O MacGuffin

sexta-feira, abril 04, 2003

A GUERRA, II
Quem, por esta altura, aterre no planeta Terra e ligue as televisões, chegará a esta conclusão: existe um conflito bélico num país do médio-oriente, onde uma coligação anglo-americana está a levar uma «coça» de um exercito liderado pelo seu grande líder Saddam Hussein. Constatará, igualmente, que a esmagadora maioria dos mísseis da coligação erram o alvo, acertando em população civis («danos colaterais» é o termo em voga), não se sabendo se de propósito ou se por azelhice.
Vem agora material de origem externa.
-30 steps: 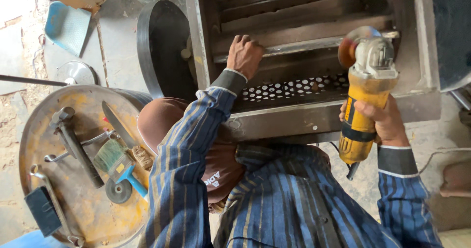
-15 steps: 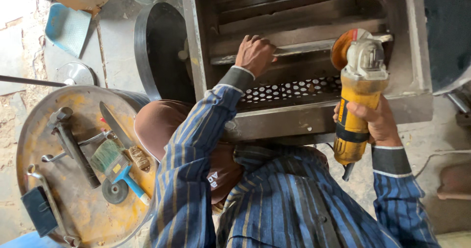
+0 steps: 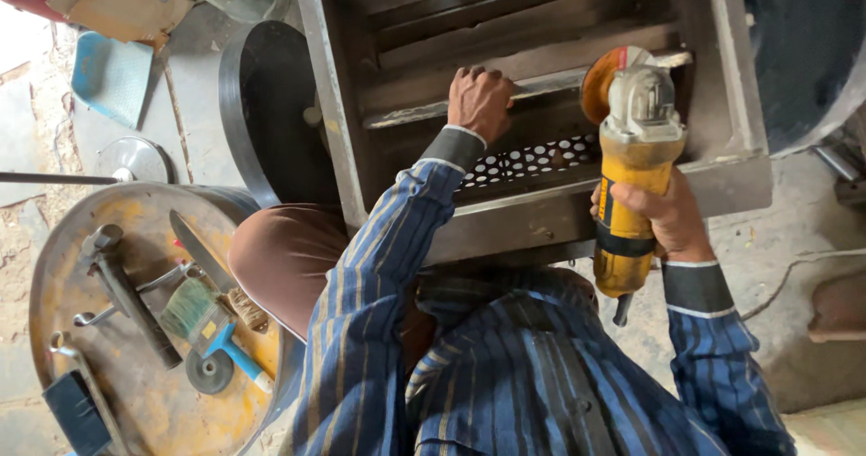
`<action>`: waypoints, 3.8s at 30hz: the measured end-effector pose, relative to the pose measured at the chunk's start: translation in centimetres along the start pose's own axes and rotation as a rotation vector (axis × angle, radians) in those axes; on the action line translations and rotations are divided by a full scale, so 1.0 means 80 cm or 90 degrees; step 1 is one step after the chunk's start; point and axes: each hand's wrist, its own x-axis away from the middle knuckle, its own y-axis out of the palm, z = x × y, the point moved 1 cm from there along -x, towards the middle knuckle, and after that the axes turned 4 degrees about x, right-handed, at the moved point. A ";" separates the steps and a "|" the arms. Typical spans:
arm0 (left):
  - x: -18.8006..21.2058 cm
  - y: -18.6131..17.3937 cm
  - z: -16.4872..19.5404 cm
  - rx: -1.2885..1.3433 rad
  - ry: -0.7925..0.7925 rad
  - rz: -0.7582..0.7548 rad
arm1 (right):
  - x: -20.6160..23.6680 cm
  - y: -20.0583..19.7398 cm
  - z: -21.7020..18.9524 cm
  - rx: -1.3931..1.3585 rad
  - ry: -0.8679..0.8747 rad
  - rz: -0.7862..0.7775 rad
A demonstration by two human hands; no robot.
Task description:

Finalmente, constatará que, para a coligação, o conflito já deveria estar arrumado há uma semana, não fosse a «coça» a que entretanto foram sujeitos.
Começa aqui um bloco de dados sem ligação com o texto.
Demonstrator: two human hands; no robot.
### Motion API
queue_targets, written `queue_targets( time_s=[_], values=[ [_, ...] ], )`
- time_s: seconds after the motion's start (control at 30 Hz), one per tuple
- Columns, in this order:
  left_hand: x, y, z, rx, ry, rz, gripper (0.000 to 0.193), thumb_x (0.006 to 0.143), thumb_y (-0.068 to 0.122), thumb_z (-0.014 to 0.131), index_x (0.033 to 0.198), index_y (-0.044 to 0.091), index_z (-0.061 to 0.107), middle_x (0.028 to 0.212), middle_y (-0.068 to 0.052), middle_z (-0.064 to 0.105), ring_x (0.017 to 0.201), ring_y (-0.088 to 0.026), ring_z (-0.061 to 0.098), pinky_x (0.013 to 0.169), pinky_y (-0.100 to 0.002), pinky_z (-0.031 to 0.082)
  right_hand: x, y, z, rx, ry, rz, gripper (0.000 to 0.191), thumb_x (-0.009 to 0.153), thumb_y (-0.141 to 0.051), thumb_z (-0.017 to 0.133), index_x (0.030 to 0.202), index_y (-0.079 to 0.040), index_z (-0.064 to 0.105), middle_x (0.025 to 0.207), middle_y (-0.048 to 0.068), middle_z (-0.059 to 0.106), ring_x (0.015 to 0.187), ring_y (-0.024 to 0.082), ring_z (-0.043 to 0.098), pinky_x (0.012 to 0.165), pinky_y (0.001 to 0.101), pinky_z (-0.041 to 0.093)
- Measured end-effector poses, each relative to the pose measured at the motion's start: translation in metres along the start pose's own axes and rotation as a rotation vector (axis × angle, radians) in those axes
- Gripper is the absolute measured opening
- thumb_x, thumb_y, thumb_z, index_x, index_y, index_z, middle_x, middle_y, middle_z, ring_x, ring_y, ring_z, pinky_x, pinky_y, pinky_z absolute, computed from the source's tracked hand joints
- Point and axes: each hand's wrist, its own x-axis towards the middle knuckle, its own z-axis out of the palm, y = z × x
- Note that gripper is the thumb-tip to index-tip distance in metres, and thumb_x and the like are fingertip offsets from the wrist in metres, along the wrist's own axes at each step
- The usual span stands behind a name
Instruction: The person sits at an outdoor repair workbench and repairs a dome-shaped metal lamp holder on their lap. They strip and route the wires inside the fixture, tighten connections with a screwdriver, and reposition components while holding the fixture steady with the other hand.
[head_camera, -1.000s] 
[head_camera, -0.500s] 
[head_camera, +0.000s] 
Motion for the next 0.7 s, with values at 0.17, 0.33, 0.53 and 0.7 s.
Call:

Falando um pouco mais a sério, não deixa de ser patética a forma como as opiniões públicas, em geral, consideram a guerra, hoje em dia, como algo asséptico, cientifico e de rápida resolução. Embora nenhum militar ou responsável militar norte-americano ou inglês, tivesse dito, uma vez que fosse, que esta guerra seria de curta duração e que não haveria erros, a verdade é que a opinião pública ocidental achou por bem concluir que esta guerra seria «limpa», duraria uma semana (afinal Saddam estava desarmado, não estava?), e que a população iraquiana saudaria, desde o primeiro dia, a chegada dos libertadores.

É essencial perceber que uma ditadura de décadas deixa a marca das suas patas na população. Existe sempre uma franja assinalável da mesma que serve a ditadura, alimentado-se sob o seu tecto. Isto é particularmente aplicável nas grandes e médias cidades, onde o regime tem os seus pilares de propaganda instalados. Alie-se a isto uma propaganda de décadas onde os americanos foram, e são, retratados como animais, demónios e ladrões (de petróleo), o receio das populações em aderir ao lado contrário quando são bombardeadas diariamente com notícias de que o «inimigo» está a ser derrotado, e talvez se perceba o que se passa no terreno. Deixemo-nos, pois, de afirmações de espanto. As coisas são o que são e a realidade é bem mais dura e concreta que meia dúzia de parágrafos de uma dúzia de «opinion makers» que, refastelados na sua chaise-longue, de guerra pouco ou nada percebem.

Esta guerra está unicamente a durar o que está a durar (que não é pouco nem muito), porque a estratégia é evitar ao máximo o número de vitimas civis. Estivesse a Rússia à frente da operação com os meios de que dispõe a coligação e, talvez, já tivéssemos assistido, tal como em Grozny, à «vitaminização» do ar (vitaminas B1, B2 e B52), a aplicar indiscriminadamente sobre toda a população. Mas não. Por muito que custe aceitar aos anti-americanistas mais ferrenhos, há que reconhecer que este conflito tem sido travado com pézinhos de lã, por parte da coligação. Os erros, lamentáveis mas inevitáveis, são mínimos, se os compararmos a conflitos anteriores.

Mas o que se poderia esperar de uma comunicação social que, à conversa com Sérgio Vieira de Melo, Alto Comissário da ONU, lhe perguntava se ele estava apreensivo com a forma como os prisioneiros iraquianos estariam a ser tratados, esquecendo que são os militares iraquianos que têm vindo a quebrar de forma indecorosa o estabelecido na convenção de Genebra? O que esperar de uma comunicação social que repete, ad nauseam, as imagens de um erro de bombardeamento da coligação, quando as notícias de assassinatos, perpetrados pelo militares iraquianos contra quem mostrou vontade de desertar ou apoiar as tropas anglo-americanas, nem sequer têm eco? O que dizer de uma comunicação social quando um repórter, no local onde tinha erradamente caído um míssil da coligação, e após o anuncio de um inquérito para averiguar o incidente, afirmava, sem margem para dúvidas, que restava apenas saber se o bombardeamento tinha sido o resultado de um erro ou a face mais visível da deliberada estratégia de terror sobre populações civis, como resposta aos reveses da guerra? Pouco há a dizer a não ser isto: a coligação pode estar a ganhar clara e inequivocamente a guerra no terreno, mas os EUA e a Inglaterra há muito que a perderam na comunicação social. Só mesmo um milagre poderá inverter esta tendência.